(Napalm Records, 2015)
1. The Isle
2. The Thing that made search
3. Like read Foam (The Great Storm)
4. The Weedmen
5. To Mourn Job
6. The Light in the Weed (Mary Madison)
Nato nell’ormai lontano 2004, questo progetto proveniente da Heidelberg (Germania) è riuscito negli anni ha catalizzare sempre più attenzione su di sé. Nel 2006 gli Ahab ci regalarono, come primo album, uno dei capolavori del funeral doom odierno, The Call of the Wretched Sea. La loro ossessione per il mare e l’oceano è ben rappresentata fin dal loro debut album, che ruota attorno al concept del libro Moby Dick. Seguono altri due album, rispettivamente The Divinity of Oceans del 2009 e The Giant nel 2012, abbandonando in parte le influenze funeral del primo capitolo per scegliere dei percorsi più introspettivi e melodici.

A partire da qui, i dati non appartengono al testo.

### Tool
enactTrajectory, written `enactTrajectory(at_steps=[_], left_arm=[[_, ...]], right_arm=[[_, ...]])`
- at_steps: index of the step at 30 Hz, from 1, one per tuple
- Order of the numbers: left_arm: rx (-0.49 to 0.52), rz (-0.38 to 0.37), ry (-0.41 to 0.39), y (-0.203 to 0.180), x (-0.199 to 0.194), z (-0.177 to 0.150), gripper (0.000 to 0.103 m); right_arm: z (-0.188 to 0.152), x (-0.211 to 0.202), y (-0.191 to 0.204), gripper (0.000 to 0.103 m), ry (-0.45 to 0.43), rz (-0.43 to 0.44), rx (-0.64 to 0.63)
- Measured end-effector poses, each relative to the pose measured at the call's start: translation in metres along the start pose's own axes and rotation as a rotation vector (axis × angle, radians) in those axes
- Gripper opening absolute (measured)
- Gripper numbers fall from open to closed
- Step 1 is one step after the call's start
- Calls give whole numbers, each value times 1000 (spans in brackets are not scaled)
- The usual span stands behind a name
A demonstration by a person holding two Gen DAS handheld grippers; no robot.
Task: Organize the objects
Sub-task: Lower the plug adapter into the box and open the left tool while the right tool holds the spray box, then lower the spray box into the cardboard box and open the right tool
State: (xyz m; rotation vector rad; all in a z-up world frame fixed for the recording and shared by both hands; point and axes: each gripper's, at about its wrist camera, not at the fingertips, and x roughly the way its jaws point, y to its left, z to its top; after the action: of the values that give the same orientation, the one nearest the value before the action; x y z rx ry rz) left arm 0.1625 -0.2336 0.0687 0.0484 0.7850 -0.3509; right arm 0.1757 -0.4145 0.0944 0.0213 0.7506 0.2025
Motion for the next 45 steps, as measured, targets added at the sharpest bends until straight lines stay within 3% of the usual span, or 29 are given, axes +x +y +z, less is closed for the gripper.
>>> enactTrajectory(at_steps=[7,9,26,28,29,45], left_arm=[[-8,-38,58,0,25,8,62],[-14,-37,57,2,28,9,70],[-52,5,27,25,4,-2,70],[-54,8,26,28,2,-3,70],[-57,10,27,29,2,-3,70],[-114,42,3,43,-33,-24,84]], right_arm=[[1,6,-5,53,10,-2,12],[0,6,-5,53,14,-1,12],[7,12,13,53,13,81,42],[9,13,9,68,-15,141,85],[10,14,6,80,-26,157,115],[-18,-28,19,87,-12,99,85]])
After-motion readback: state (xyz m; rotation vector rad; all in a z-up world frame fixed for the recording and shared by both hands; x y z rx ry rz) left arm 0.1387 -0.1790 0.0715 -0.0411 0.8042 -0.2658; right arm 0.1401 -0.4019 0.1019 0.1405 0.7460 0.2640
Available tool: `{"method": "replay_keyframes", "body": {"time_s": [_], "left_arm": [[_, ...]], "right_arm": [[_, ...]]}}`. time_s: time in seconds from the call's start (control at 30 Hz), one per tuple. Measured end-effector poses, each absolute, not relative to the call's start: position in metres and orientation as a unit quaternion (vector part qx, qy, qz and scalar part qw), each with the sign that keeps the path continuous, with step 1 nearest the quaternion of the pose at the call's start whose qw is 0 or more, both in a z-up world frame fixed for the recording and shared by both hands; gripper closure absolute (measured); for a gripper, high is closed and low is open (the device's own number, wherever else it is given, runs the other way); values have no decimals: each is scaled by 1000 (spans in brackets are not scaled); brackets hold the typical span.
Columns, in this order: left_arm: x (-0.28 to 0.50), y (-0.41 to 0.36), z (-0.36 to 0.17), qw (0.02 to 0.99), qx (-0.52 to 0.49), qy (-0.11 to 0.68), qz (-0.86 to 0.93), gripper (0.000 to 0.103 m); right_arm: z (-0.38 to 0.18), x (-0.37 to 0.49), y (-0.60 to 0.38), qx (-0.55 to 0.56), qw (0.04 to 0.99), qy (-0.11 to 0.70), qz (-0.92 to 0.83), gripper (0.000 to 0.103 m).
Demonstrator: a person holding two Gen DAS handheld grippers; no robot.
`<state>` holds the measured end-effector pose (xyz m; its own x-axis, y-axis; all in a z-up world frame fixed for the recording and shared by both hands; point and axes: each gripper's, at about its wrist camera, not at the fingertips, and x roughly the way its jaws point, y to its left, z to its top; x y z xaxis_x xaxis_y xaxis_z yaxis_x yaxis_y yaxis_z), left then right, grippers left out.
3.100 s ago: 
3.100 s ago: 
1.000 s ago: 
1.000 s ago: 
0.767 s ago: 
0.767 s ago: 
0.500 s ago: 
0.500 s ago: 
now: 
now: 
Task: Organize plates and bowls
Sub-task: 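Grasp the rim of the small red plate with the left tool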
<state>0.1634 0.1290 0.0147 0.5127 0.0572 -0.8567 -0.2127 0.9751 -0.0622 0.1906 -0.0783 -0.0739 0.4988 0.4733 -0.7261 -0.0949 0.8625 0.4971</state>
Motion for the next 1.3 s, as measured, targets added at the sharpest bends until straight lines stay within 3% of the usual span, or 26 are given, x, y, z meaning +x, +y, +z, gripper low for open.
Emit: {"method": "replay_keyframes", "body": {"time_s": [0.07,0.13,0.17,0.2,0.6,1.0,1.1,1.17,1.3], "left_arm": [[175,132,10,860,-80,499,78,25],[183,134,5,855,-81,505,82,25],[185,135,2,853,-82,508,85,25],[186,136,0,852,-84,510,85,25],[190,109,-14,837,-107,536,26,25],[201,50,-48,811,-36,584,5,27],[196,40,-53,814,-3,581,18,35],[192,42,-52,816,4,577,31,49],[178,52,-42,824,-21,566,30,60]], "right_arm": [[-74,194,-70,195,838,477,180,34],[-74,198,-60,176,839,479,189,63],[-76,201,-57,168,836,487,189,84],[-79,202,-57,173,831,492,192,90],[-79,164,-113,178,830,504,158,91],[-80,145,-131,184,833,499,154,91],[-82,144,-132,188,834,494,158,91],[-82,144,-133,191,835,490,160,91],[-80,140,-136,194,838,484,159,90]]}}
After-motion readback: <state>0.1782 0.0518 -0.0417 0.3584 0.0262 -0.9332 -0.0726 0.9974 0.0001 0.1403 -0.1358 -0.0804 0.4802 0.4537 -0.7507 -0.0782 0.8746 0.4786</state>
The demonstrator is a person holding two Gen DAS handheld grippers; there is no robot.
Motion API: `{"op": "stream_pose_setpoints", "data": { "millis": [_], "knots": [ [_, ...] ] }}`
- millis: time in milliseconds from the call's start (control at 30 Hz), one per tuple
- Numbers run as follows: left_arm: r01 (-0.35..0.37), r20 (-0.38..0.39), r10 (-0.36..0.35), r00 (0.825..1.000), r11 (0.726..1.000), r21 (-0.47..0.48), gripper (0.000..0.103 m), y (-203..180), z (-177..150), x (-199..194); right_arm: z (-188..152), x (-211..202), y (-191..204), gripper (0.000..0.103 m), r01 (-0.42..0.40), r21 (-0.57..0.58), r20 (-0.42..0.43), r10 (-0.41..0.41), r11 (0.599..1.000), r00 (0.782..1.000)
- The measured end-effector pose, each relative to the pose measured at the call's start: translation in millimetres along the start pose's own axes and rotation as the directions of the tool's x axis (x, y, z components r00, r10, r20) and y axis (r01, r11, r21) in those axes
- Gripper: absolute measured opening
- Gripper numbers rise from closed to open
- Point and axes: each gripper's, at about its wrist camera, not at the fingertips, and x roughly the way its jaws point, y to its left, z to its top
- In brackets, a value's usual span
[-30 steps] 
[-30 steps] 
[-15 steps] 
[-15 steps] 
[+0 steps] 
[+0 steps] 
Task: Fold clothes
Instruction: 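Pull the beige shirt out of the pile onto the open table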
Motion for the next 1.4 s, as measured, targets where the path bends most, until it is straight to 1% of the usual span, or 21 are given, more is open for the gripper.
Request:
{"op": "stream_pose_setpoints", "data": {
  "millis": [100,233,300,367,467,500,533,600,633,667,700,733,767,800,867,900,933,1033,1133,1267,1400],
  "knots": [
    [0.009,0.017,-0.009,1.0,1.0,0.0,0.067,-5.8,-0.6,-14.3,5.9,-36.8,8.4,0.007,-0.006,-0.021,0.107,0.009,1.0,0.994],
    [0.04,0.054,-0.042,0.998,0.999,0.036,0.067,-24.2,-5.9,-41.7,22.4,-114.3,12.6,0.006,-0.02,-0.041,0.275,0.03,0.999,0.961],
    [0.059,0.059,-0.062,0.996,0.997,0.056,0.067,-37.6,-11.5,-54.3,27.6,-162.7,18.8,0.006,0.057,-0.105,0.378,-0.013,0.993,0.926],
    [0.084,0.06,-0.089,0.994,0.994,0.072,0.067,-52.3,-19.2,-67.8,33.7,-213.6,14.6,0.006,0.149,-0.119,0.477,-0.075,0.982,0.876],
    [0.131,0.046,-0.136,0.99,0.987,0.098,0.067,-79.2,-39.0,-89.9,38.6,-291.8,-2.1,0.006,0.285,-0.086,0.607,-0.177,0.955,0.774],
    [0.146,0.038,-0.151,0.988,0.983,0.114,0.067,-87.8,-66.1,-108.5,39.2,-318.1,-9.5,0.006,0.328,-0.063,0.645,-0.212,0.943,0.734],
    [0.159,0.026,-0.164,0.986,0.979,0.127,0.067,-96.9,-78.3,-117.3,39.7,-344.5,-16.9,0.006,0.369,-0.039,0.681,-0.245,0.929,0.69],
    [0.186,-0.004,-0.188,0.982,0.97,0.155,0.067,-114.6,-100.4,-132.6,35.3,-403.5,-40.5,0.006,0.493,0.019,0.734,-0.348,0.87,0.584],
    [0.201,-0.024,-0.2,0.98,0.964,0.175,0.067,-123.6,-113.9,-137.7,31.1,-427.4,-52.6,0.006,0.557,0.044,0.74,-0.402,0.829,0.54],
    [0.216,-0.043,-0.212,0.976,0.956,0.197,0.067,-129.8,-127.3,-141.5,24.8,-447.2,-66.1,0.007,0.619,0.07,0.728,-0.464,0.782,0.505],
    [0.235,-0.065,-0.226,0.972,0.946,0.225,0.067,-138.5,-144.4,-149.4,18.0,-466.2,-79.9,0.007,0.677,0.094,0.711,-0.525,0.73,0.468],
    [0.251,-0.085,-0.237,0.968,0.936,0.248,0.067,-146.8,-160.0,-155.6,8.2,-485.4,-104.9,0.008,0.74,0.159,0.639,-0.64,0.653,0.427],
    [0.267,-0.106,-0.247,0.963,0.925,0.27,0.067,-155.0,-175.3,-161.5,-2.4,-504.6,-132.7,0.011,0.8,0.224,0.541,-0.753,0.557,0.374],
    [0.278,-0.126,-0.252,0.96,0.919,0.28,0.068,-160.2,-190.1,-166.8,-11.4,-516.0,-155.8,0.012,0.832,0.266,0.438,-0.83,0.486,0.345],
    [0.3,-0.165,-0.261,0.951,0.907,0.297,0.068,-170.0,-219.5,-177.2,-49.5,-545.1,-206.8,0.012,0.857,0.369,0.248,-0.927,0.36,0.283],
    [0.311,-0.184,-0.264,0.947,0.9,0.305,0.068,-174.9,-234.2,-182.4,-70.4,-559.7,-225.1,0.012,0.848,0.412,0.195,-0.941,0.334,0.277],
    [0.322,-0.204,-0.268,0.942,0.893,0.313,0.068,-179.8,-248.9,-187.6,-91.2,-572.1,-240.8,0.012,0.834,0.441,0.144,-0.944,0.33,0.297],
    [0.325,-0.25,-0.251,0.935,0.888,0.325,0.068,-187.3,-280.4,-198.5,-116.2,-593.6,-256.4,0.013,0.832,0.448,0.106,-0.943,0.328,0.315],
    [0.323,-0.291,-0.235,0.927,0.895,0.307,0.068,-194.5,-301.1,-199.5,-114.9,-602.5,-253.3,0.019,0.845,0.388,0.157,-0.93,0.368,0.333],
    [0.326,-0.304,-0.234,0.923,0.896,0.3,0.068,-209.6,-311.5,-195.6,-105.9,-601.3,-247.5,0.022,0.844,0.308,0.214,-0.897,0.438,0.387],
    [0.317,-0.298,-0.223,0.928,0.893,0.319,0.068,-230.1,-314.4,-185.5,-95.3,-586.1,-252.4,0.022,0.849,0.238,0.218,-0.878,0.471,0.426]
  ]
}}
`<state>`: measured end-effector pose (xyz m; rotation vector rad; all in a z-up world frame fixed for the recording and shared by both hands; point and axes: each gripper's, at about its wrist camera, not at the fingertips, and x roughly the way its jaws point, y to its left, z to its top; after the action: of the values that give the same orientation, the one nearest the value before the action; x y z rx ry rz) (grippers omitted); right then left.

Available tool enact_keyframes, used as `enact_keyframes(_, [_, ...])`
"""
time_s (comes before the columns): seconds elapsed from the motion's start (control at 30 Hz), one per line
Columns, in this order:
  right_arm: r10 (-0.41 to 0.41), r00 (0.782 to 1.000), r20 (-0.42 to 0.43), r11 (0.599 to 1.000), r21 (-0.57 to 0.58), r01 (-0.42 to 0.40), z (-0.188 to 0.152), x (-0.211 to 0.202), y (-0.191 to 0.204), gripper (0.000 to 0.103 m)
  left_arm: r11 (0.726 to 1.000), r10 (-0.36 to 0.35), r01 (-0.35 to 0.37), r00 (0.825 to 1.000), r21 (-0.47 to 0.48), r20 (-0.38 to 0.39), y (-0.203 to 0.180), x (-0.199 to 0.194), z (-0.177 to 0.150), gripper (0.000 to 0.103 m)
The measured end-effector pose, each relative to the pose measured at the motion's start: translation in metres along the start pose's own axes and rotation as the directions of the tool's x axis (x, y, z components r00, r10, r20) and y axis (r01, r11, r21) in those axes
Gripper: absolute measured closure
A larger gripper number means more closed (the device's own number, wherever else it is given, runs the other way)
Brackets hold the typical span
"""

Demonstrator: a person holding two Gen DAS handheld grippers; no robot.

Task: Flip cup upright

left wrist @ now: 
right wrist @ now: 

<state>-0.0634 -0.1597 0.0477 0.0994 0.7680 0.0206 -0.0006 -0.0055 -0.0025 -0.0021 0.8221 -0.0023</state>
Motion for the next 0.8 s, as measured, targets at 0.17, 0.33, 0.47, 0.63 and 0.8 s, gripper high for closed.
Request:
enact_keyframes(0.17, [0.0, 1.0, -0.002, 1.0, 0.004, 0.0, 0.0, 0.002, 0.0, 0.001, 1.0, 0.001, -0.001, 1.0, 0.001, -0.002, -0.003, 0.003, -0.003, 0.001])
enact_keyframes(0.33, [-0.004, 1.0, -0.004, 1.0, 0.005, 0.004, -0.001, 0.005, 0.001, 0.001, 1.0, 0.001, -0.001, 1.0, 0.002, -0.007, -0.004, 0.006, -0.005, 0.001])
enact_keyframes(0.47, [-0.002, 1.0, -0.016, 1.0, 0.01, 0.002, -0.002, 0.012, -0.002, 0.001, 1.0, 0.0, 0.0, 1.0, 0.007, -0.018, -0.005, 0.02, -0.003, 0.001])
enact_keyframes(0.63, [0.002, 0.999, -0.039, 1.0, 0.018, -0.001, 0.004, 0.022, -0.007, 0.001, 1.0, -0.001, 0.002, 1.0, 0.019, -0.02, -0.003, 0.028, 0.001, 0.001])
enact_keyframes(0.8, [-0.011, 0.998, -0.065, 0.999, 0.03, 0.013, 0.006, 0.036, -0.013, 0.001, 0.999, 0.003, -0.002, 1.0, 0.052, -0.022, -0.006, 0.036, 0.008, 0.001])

Dopo esattamente tre anni, il tempo che intercorre tra tutti i loro album, gli Ahab tornano in studio per registrare The Boats of the Glen Carrig: ad attenderli ormai migliaia di fan sparsi per vecchi e nuovi continenti. Come sempre il titolo dell’album fa riferimento a un concept legato al mare, in questo caso Naufragio nell’ignoto di William Hope Hodgson, celebre scrittore britannico che ispirò niente meno che H.P. Lovecraft. L’album si presenta come seguito di The Giants, ma subito ritroviamo un “ritorno alle origini”, con catartici passaggi di pesantezza e densità che ricordano il primo lavoro della band. Per quanto l’album si apra con solo una chitarra pulita e una voce soave e malinconica ben presto ci ritroviamo immersi fino al collo da oceaniche sonorità funeral che come il mare ci portano alla deriva. Questa formula è stata già adottata dai Nostri nei lavori antecedenti, come a voler descrivere il passaggio dalla terraferma al mare. Essendo un concept album, la chiave di lettura deve andare in parallelo con il libro da cui è tratto, un romanzo che narra il naufragio della Glen Carrig e la successiva deriva su una scialuppa di salvataggio nel mare dei Sargassi. L’album è in sé di ottima fattura, ma manca in alcuni punti dei picchi caratteristici della band, risultando molto lineare nell’ascolto e privo dei grandi momenti emotivi ai quali Droste e soci ci avevano abituato. Da sempre gli Ahab sono in grado di modificare ritmo e atmosfera nei loro pezzi in maniera naturale e impercettibile; certamente anche oggi si dimostrano degli abili musicisti ben consci di come muoversi, ma con questa ultima fatica non viene espresso al meglio il loro estro creativo.
Riuscire a far conciliare il funeral doom con delle sonorità più vicine al post metal o comunque melodiche non è facile, si rischia sempre di scivolare; al momento però gli Ahab riescono a rimanere in un equilibrio perfetto, non sviluppando appieno però, in questa occasione, la loro bipolarità.